Sequretek announces 50 cyber jobs coming to Little Rock

by Steve Brawner ([email protected]) 1,108 views 

Sequretek, an India-based cybersecurity company with 450 employees, will open its U.S. headquarters in the Little Rock Technology Park and over the next two years will employ 50 people, 90% of whom will make six-figure salaries.

Anand Naik, the company’s co-founder and CEO, announced the move Aug. 16 at the inaugural VenCent Fintech Summit, a gathering of banking and information technology professionals sponsored by The Venture Center, an entrepreneur support organization based in Little Rock. “Fintech” stands for “financial technology.”

Naik said in an interview that the company focuses on threat detection, prevention and artificial intelligence. Job positions will include analysts, programmers and data science engineers. Naik said the company does not intend to bring talent from outside the country beyond what is needed to transfer knowledge.

“Most of it is going to be local, and my hope is that I am able to find that much talent here,” he said.

Formed in 2013, Sequretek has more than 130 customers in Asia and 15-20 customers in the United States. Clients include banks and financial and retail institutions, Naik said. The company has a data center in Little Rock and employs about four or five there and about 10 people in the United States.

“We already have an office in New Jersey, which is where we were looking at setting up, but then we made the decision here. … For me as a new entrant into the U.S. market, finding a state that is supportive, that is ready to take our global ambition into account and provide all the economic as well as the other support that is required, it kind of made sense,” he said.

Sequretek was part of the 2020 FIS Fintech Accelerator program cohort sponsored by The Venture Center and FIS. It returned to Arkansas to participate in the ICBA ThinkTech Accelerator, another fintech program sponsored in part by The Venture Center. Accelerator programs support early stage companies through mentorship, capital, networking and other services.

Organizers said the VenCent Summit, which is happening Aug. 15-17, attracted more than 450 attendees who have the chance to see live product demonstrations from 70 Venture Center accelerator alumni, as well as hear presentations from experts in the field.

Naik made the announcement after a panel discussion featuring Gov. Asa Hutchinson and Gary Norcross, chairman, president and CEO of FIS. FIS is a Jacksonville, Fla.-based fintech company originally founded in Arkansas as Systematics in 1968. Norcross said when he joined the company in 1988, it had $200 million in revenues, and now it has $15 billion.

Norcross said FIS invested in the accelerator program because it could not make all the necessary investments in the industry by itself.

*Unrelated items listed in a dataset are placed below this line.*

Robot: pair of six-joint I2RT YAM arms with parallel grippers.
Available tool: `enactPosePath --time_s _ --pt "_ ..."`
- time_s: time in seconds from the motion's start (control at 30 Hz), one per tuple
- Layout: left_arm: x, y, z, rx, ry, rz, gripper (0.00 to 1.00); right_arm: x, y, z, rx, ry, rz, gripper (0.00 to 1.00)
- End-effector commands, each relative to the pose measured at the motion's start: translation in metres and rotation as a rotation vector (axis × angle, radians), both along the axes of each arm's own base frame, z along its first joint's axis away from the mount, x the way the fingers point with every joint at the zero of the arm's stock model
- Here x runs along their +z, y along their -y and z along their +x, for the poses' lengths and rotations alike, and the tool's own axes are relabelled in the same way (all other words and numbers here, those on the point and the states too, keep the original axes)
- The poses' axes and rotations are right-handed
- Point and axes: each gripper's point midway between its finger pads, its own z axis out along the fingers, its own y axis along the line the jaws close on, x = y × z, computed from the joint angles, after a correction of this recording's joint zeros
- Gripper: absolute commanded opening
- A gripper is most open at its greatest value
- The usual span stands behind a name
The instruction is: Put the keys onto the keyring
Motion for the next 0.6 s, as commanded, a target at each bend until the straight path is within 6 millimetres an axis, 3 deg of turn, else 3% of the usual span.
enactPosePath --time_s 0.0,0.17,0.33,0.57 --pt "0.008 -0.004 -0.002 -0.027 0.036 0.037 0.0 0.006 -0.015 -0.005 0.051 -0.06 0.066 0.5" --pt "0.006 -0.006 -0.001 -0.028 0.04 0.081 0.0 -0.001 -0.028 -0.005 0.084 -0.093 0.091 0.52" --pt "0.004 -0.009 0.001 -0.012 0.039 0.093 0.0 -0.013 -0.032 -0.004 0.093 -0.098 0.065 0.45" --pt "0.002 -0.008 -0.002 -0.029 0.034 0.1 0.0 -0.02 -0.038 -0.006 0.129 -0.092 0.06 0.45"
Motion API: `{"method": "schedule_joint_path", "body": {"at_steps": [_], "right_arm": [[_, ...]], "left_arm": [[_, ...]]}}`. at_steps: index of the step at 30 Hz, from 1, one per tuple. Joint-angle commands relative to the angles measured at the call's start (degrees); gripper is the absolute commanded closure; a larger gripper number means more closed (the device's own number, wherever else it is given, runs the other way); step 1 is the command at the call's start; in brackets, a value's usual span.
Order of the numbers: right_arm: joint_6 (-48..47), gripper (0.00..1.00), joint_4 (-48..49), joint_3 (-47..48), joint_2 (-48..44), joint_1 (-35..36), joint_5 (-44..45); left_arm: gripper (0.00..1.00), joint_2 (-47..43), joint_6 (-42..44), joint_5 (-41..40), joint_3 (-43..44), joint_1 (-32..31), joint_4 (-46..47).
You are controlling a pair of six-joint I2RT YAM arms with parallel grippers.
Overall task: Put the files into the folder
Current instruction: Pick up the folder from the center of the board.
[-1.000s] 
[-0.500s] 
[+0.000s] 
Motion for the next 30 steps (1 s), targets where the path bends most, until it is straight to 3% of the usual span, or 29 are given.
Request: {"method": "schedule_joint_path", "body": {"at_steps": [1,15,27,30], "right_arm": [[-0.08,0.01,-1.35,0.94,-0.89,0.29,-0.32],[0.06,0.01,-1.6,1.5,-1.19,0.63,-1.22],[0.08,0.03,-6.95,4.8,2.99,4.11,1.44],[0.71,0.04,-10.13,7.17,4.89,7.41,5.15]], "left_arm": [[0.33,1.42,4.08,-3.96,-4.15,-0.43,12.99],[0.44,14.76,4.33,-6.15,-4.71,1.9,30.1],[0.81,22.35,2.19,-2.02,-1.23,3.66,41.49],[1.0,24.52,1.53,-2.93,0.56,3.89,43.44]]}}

He said the company invested $1.2 billion in technology last year. It also formed a venture company and deployed about $150 million through venture investments in early stage startups.

Hutchinson said the state originally invested $1 million a year in four accelerator programs and now there are about eight. This is the seventh FIS Fintech Accelerator cohort. Since it began, more than 80 alumni companies have graduated, 94% of which are still active or have been acquired.

“That’s probably the strongest throughput in an accelerator that I’ve ever heard of in any city in any state,” Norcross said.

The governor noted that eight alumni have located companies in Arkansas as a result of coming through the program.

In addition to the direct economic return, Hutchinson said an even greater value has been the enhancement to Arkansas’ reputation “as a place that startup technology companies can come and have talent and have investment opportunities and have market opportunities here. And so my goal when I started was I’d like for Arkansas to be considered a micro-hub of technology companies.”

Hutchinson tied the technology accelerator programs to his education initiative that made Arkansas the first state to mandate that computer science be taught in every high school. Since instituting that program, Arkansas has gone from having 20 teachers certified to teach computer science to having more than 650, and from 1,100 students taking a computer science class each year to more than 12,500. It has also become one of three states to mandate that students take a computer science course in order to graduate high school.

The governor said when he started the initiative, he traveled to Silicon Valley in California and asked technology companies, including Facebook, to come to Arkansas.

“They just loved our computer science program, and they said, ‘Let’s just recruit your talent out here,’” he said. “And I said, ‘Adios. This is not what I had in mind.’ And so that’s the reason we have developed more of the technology presence here.”

He said Arkansas cannot have a successful tech environment without entrepreneurial startups. He said the COVID-19 pandemic brought with it new opportunities. His grandson earned a degree in computer science, wanted to work in gaming, and now works for an out-of-state company, but does it remotely while living in Arkansas.

In other business, the governor was asked by an audience member about his future political plans. He has said he will decide in January whether to run for president.

“We just need some commonsense leadership both on the national security issues but also in how we deal with civility in politics these days, and I want to focus on problem solving and not just chaos. … I will tell you that at 6 a.m. this morning I was on New Hampshire radio,” he said to applause.

He later told reporters that he was speaking to a conservative radio program where he was asked about the FBI raid on President Trump’s home and about the tax cuts passed in last week’s special session in Arkansas.